Carcinoma, Non-Small Cell Lung, Non-Small Cell Lung Cancer, Non-Small-Cell Lung Carcinoma

Status
Available
Phase
Locations
Study Type
Expanded Access
Intervention
Capmatinib
Sponsored by
Novartis Pharmaceuticals
About
Eligibility
Locations
Outcomes
Full info

About this trial

This is an expanded access trial for Carcinoma, Non-Small Cell Lung focused on measuring Non-small cell lung carcinoma, NSCLC, Treatment of lung cancer, Lung cancer, Lung adenocarcinoma, Squamous cell lung carcinoma, Large-cell lung carcinoma, Non small cell lung carcinoma, Non small cell lung cancer, Non-small cell lung cancer, Large cell lung carcinoma, Large cell lung cancer, MET Exon 14 skipping, skipping, Exon 14

Eligibility Criteria

18 Years - 99 Years (Adult, Older Adult)All SexesDoes not accept healthy volunteers

Inclusion Criteria:

Patients eligible for inclusion in this Treatment Plan have to meet all of the following criteria:

  1. Age ≥ 18 years
  2. Patients with advanced or metastatic MET exon 14 skipping (METex14) NSCLC. In European Union countries: Patients with advanced or metastatic MET exon 14 skipping (METex14) NSCLC who have received a prior line of therapy.
  3. Patients must have adequate organ function including the following laboratory values at the program enrollment:

    • Calculated creatinine clearance (using Cockcroft-Gault formula) ≥ 45 mL/min
    • Total bilirubin ≤ 1.5 x ULN
    • Aspartate transaminase (AST) ≤ 3 x ULN, except for patients with liver metastasis, who may only be included if AST ≤ 5 x ULN
    • Alanine transaminase (ALT) ≤ 3 x ULN, except for patients with liver metastasis, who may only be included if ALT ≤ 5 x ULN
    • Alkaline phosphatase (ALP) ≤ 5.0 x ULN
    • Asymptomatic serum amylase ≤ grade 2. Patients with grade 1 or grade 2 serum amylase at the beginning of the treatment must be confirmed to have no signs and/or symptoms suggesting pancreatitis or pancreatic injury (e.g., elevated P-amylase, abnormal imaging findings of pancreas, etc.)
    • Serum lipase ≤ ULN
  4. Written patient informed consent must be obtained prior to start of treatment in accordance with local laws and regulations.

Exclusion Criteria :

Patients eligible for this Treatment Plan must not meet any of the following criteria:

  1. Participants with known hypersensitivity to any of the excipients of Capmatinib (crospovidone, mannitol, microcrystalline cellulose, povidone, sodium lauryl sulfate, magnesium stearate, colloidal silicon dioxide, and various coating premixes).
  2. Presence or history of interstitial lung disease or interstitial pneumonitis, including clinically significant radiation pneumonitis (i.e., affecting activities of daily living or requiring therapeutic intervention).
  3. Thoracic radiotherapy to lung fields ≤ 4 weeks prior to starting Capmatinib or patients who have not recovered from radiotherapy-related toxicities.
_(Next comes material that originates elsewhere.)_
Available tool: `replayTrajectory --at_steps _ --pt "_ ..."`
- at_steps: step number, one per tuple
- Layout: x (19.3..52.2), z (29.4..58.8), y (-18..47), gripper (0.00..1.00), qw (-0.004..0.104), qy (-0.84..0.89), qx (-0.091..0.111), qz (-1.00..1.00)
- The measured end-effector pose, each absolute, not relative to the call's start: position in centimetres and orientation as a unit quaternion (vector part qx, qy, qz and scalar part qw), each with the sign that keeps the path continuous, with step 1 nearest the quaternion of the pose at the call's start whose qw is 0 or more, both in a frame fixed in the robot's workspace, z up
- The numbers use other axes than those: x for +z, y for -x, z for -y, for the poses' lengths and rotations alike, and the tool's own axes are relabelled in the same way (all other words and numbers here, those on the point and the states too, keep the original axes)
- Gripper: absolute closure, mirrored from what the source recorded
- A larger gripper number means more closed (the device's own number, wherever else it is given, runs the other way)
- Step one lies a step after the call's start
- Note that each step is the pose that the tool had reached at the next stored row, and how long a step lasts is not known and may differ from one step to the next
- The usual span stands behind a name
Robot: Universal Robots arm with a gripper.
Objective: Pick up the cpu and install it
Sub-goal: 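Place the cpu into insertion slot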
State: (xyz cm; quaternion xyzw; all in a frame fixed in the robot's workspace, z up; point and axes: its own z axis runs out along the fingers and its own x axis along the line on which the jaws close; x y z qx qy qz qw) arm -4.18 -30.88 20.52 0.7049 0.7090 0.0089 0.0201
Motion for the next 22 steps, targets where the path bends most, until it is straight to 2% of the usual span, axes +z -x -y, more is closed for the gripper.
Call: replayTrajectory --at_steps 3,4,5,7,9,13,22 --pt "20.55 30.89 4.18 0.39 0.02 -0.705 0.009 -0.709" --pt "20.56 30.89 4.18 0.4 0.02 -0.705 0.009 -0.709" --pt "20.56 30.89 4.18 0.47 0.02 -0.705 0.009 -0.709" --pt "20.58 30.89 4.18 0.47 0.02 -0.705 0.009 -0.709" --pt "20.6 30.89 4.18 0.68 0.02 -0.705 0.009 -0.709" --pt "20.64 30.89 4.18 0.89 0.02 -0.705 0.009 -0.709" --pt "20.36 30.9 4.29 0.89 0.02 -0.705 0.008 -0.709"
For all other anatomic sites (including radiotherapy to thoracic vertebrae and ribs), radiotherapy ≤ 2 weeks prior to starting Capmatinib or patients who have not recovered from radiotherapy-related toxicities. Palliative radiotherapy for bone lesions ≤ 2 weeks prior to starting Capmatinib is allowed.
  4. Major surgery (e.g., intra-thoracic, intra-abdominal or intra-pelvic) within 4 weeks prior (2 weeks for resection of brain metastases) to starting Capmatinib or who have not recovered from side effects of such procedure. Video-assisted thoracic surgery (VATS) and mediastinoscopy will not be counted as major surgery and patients can be enrolled in the program ≥ 1 week after the procedure
  5. Patients receiving treatment with strong inducers of CYP3A4 that cannot be discontinued at least 1 week prior to the start of treatment with Capmatinib and for the duration of the treatment
  6. Impairment of GI function or GI disease that may significantly alter the absorption of Capmatinib (e.g., ulcerative diseases, uncontrolled nausea, vomiting, diarrhea, or malabsorption syndrome)
  7. Unable or unwilling to swallow tablets as per dosing schedule
  8. Patients receiving treatment with any enzyme-inducing anticonvulsant that cannot be discontinued at least 1 week before first dose of Capmatinib, and for the duration of the treatment. Patients on non-enzyme-inducing anticonvulsants are eligible
  9. Other severe, acute, or chronic medical or psychiatric conditions, substance abuse or laboratory abnormalities that in the opinion of the treating physician may increase the risk associated with the treatment,
  10. Any other condition that would, in the treating physician's judgment, contraindicate treatment due to safety concerns e.g., active infection (including active hepatitis B and C, SARS-CoV-2), inflammation, intestinal obstruction, unable to swallow medication, social/ psychological issues, etc.
  11. Participants who received live vaccines (e.g., intranasal influenza, measles, mumps, rubella, oral polio, BCG, yellow fever, varicella, TY21a typhoid vaccines and COVID 19 vaccines) within 30 days prior to the first dose of study treatment.
  12. Pregnant or nursing (lactating) women
  13. Women of child-bearing potential, defined as all women physiologically capable of becoming pregnant, unless they are using highly effective methods of contraception during dosing and for 7 days after stopping treatment. Highly effective contraception methods include:

    • Total abstinence (when this is in line with the preferred and usual lifestyle of the subject. Periodic abstinence (e.g., calendar, ovulation, symptothermal, postovulation methods) and withdrawal are not acceptable methods of contraception
    • Female sterilization (have had surgical bilateral oophorectomy with or without hysterectomy) total hysterectomy, or tubal ligation at least six weeks before taking treatment. In case of unilateral oophorectomy, only when the reproductive status of the woman has been confirmed by follow up hormone level assessment
    • Male sterilization (at least 6 months prior to screening). For female subjects on the program the vasectomized male partner should be the sole partner for that subject
    • Use of oral, injected or implanted hormonal methods of contraception or placement of an intrauterine device (IUD) or intrauterine system (IUS), or other forms of hormonal contraception that have comparable efficacy (failure rate <1%), for example hormone vaginal ring or transdermal hormone contraception. In case of use of oral contraception women should have been stable on the same pill for a minimum of 3 months before taking treatment.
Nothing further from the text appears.